→ **PROBLEM**:
Return the lines below that carry the word "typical".

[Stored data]
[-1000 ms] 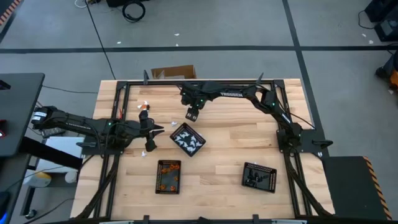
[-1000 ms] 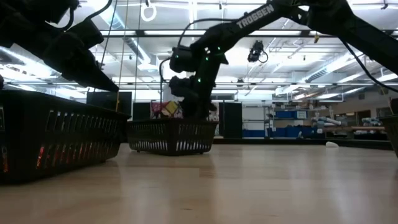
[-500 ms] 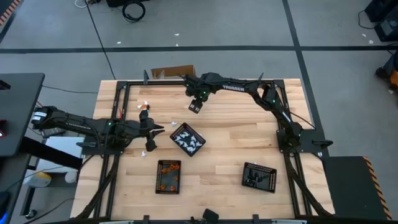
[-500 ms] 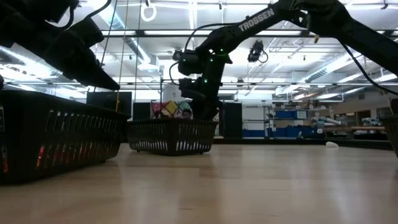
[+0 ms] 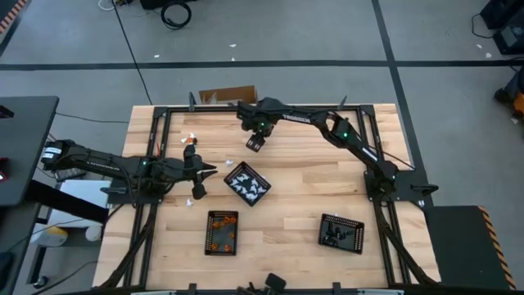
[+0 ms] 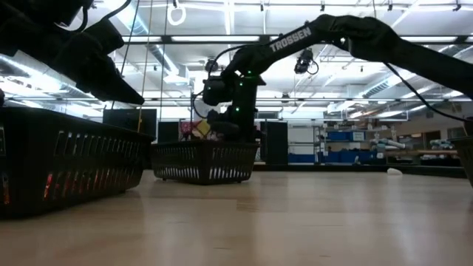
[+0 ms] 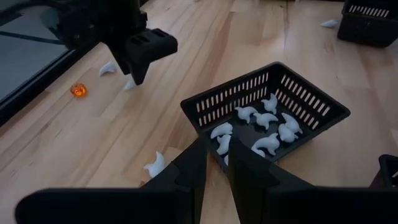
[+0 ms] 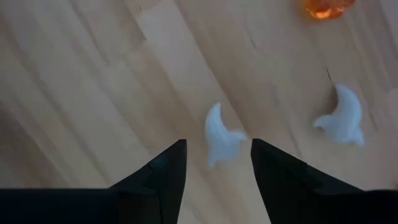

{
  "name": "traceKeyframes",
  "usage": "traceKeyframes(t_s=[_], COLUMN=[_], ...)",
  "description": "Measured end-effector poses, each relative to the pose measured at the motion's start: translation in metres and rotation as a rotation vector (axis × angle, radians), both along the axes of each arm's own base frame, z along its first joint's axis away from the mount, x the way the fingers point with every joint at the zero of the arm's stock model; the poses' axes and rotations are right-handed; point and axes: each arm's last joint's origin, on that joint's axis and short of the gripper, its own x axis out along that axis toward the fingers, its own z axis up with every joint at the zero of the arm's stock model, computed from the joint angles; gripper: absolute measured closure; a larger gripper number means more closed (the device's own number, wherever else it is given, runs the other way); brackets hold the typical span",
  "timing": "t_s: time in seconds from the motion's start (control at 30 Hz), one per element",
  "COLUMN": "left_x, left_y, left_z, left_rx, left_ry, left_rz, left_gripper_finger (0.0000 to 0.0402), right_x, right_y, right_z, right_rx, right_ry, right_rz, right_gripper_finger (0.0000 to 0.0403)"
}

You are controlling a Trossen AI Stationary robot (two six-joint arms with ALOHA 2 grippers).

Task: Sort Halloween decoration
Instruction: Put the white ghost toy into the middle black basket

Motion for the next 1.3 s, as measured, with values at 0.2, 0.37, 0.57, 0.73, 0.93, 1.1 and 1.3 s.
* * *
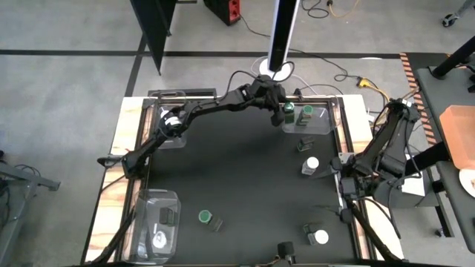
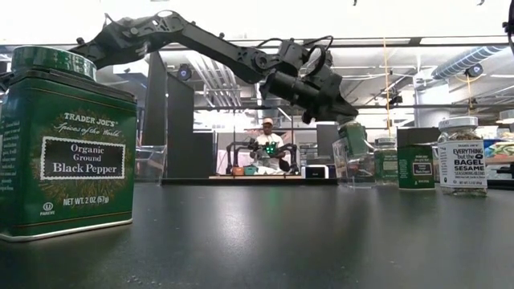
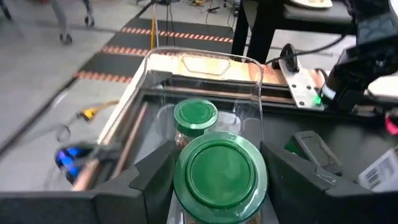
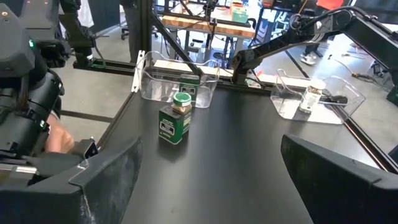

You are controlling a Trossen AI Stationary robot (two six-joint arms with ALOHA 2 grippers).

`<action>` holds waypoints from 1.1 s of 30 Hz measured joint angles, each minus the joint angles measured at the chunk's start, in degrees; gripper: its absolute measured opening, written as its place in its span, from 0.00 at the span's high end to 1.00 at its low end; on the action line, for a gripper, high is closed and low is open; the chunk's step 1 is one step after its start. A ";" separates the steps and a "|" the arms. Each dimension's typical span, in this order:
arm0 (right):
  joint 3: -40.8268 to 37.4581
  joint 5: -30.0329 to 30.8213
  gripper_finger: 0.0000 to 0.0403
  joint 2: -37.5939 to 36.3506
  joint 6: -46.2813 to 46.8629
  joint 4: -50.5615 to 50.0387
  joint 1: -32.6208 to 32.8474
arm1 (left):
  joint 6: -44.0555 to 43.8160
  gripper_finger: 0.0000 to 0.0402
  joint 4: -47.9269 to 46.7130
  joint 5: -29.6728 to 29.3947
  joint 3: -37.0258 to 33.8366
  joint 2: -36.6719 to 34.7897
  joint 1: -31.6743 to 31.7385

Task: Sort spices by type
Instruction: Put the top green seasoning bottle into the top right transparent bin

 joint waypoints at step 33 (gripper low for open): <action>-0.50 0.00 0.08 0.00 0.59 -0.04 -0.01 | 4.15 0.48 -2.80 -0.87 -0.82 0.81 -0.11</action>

→ **SOLUTION**:
  "description": "Measured end-effector poses, each relative to the pose measured at the motion's start: translation in metres and rotation as a rotation vector (axis × angle, radians), both along the axes of each arm's own base frame, z along its first joint's axis away from the mount, x the way the fingers point with every joint at the zero of the arm's stock model; the poses' axes and rotations are right-handed; point and axes: each arm's last joint's origin, on that joint's axis and short of the gripper, its own x axis out along that axis toward the fingers, its own z axis up with every joint at the zero of the arm's stock model, computed from the joint angles; gripper: absolute measured closure; a larger gripper number means more closed (the device's own number, wherever else it is given, runs the other way); brackets hold the typical span",
`<action>` holds waypoints from 1.1 s of 30 Hz measured joint angles, each minus the joint angles measured at the chunk's start, in degrees; gripper: its absolute measured opening, written as its place in its span, from 0.00 at the span's high end to 1.00 at its low end; on the action line, for a gripper, high is closed and low is open; the chunk's step 1 is one step after its start. A ";" separates the steps and a "|" the arms. Each dimension's typical span, in this order:

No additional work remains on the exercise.